## Problem details
Lines holding the string "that" are the ones to copy; find them all in the data.

## Given information
---
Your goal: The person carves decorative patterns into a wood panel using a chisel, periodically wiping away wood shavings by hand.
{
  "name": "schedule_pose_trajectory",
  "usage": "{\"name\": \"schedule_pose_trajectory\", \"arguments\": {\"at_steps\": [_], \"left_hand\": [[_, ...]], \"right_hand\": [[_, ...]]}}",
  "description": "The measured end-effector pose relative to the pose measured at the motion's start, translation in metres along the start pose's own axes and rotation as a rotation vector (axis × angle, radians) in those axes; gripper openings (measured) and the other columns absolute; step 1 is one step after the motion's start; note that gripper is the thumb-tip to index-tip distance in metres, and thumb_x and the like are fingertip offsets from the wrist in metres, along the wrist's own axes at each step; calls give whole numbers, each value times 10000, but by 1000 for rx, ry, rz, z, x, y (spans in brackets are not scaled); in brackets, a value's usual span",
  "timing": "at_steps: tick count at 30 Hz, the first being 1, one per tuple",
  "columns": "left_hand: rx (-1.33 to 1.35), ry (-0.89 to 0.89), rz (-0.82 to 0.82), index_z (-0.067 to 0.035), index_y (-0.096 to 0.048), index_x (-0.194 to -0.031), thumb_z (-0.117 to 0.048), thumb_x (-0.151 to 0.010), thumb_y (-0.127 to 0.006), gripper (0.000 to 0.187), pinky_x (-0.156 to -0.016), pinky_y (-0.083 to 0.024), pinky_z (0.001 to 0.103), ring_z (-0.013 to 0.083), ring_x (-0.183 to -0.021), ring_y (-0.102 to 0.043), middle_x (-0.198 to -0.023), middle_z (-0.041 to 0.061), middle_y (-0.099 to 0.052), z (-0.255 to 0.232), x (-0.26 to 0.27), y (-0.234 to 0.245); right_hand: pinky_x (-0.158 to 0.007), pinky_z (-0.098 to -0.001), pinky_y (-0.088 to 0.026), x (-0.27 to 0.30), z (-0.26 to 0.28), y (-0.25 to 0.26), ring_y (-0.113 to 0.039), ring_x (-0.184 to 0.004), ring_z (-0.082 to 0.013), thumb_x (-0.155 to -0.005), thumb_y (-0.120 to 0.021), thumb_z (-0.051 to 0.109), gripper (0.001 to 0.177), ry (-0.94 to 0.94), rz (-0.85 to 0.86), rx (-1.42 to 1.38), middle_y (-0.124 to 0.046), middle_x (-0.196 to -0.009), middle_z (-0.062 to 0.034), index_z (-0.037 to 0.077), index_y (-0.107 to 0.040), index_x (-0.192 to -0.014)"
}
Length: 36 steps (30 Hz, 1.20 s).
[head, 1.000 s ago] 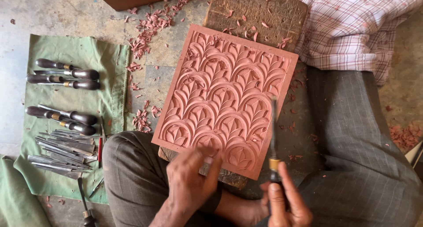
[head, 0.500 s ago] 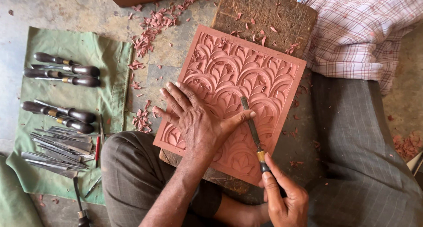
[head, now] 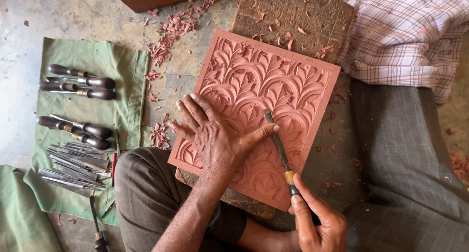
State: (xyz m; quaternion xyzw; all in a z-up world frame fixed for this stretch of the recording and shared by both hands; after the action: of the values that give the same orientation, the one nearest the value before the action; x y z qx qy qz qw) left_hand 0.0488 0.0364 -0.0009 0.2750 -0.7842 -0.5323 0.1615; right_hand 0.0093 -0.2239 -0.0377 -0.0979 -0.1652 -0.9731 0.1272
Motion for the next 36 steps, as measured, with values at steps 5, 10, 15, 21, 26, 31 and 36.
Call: {"name": "schedule_pose_trajectory", "arguments": {"at_steps": [5, 10, 15, 21, 26, 31, 36], "left_hand": [[-1, -4, -3, 213, 46, -1500, -935, -573, -710, 1658, -1111, 187, 720, 556, -1506, 117, -1568, 481, 26, 0, 1, 0], [-35, -27, -46, 222, 26, -1505, -941, -591, -706, 1650, -1114, 176, 724, 561, -1508, 92, -1571, 486, -1, -2, 1, 1], [-40, -17, -72, 222, -1, -1504, -950, -568, -697, 1653, -1128, 161, 716, 558, -1512, 54, -1568, 480, -42, -2, 1, 4], [-57, 11, -83, 229, -37, -1498, -948, -583, -687, 1627, -1151, 140, 695, 539, -1522, 21, -1575, 465, -81, -1, 0, 2], [-52, 20, -77, 236, -52, -1497, -940, -613, -684, 1602, -1142, 137, 689, 556, -1510, 33, -1568, 477, -68, 0, -1, 2], [-43, 60, -61, 210, -57, -1524, -946, -656, -652, 1563, -1185, 134, 685, 528, -1552, 25, -1604, 441, -80, 0, 0, 0], [-68, 2, -87, 216, -17, -1507, -949, -576, -686, 1635, -1143, 141, 692, 541, -1515, 43, -1577, 462, -50, -3, 1, 4]], "right_hand": [[-655, -266, -601, 0, 9, 2, -726, -688, -107, -885, -671, 45, 420, 84, 21, -34, -828, -1057, -136, 90, -694, -1302], [-653, -274, -613, -5, 12, 2, -749, -692, -116, -880, -689, 49, 418, 62, 24, 12, -839, -973, -132, 103, -707, -1294], [-649, -272, -624, -10, 19, 2, -775, -723, -118, -879, -698, 62, 407, 31, 33, 44, -833, -979, -132, 106, -717, -1282], [-653, -259, -616, -16, 39, 3, -775, -738, -107, -884, -696, 62, 402, 127, 25, 49, -834, -1037, -111, 96, -711, -1284], [-722, -255, -612, -19, 59, 3, -790, -850, -116, -898, -668, 56, 401, 215, 35, 34, -817, -1127, -102, 81, -699, -1297], [-802, -270, -593, -20, 63, 3, -778, -983, -131, -925, -664, 63, 385, 314, 43, 58, -792, -1170, -125, 59, -686, -1310], [-591, -270, -584, -16, 33, 11, -764, -655, -113, -872, -697, 88, 421, 60, 40, 55, -780, -804, -101, 146, -726, -1288]]}}
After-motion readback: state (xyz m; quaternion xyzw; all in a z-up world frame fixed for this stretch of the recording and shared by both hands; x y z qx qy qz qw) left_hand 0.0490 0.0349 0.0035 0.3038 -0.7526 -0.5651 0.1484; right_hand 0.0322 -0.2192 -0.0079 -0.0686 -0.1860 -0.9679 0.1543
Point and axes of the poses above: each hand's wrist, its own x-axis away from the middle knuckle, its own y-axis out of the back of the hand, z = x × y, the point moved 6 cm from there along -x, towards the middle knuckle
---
## Answer for this exercise
  "description": "The measured end-effector pose relative to the pose measured at the motion's start, translation in metres along the start pose's own axes and rotation as a rotation vector (axis × angle, radians) in those axes; gripper openings (measured) and the other columns absolute; step 1 is one step after the motion's start; note that gripper is the thumb-tip to index-tip distance in metres, and thumb_x and the like are fingertip offsets from the wrist in metres, along the wrist's own axes at each step; calls give whole numbers, each value times 10000, but by 1000 for rx, ry, rz, z, x, y (spans in brackets are not scaled); in brackets, a value's usual span",
State: (xyz m; quaternion xyzw; all in a z-up world frame fixed for this stretch of the recording and shared by both hands; after the action: of the values that give the same orientation, the one nearest the value before the action; x y z qx qy qz qw) left_hand 0.0488 0.0364 -0.0009 0.2750 -0.7842 -0.5323 0.1615; right_hand 0.0093 -0.2239 -0.0377 -0.0979 -0.1652 -0.9731 0.1272

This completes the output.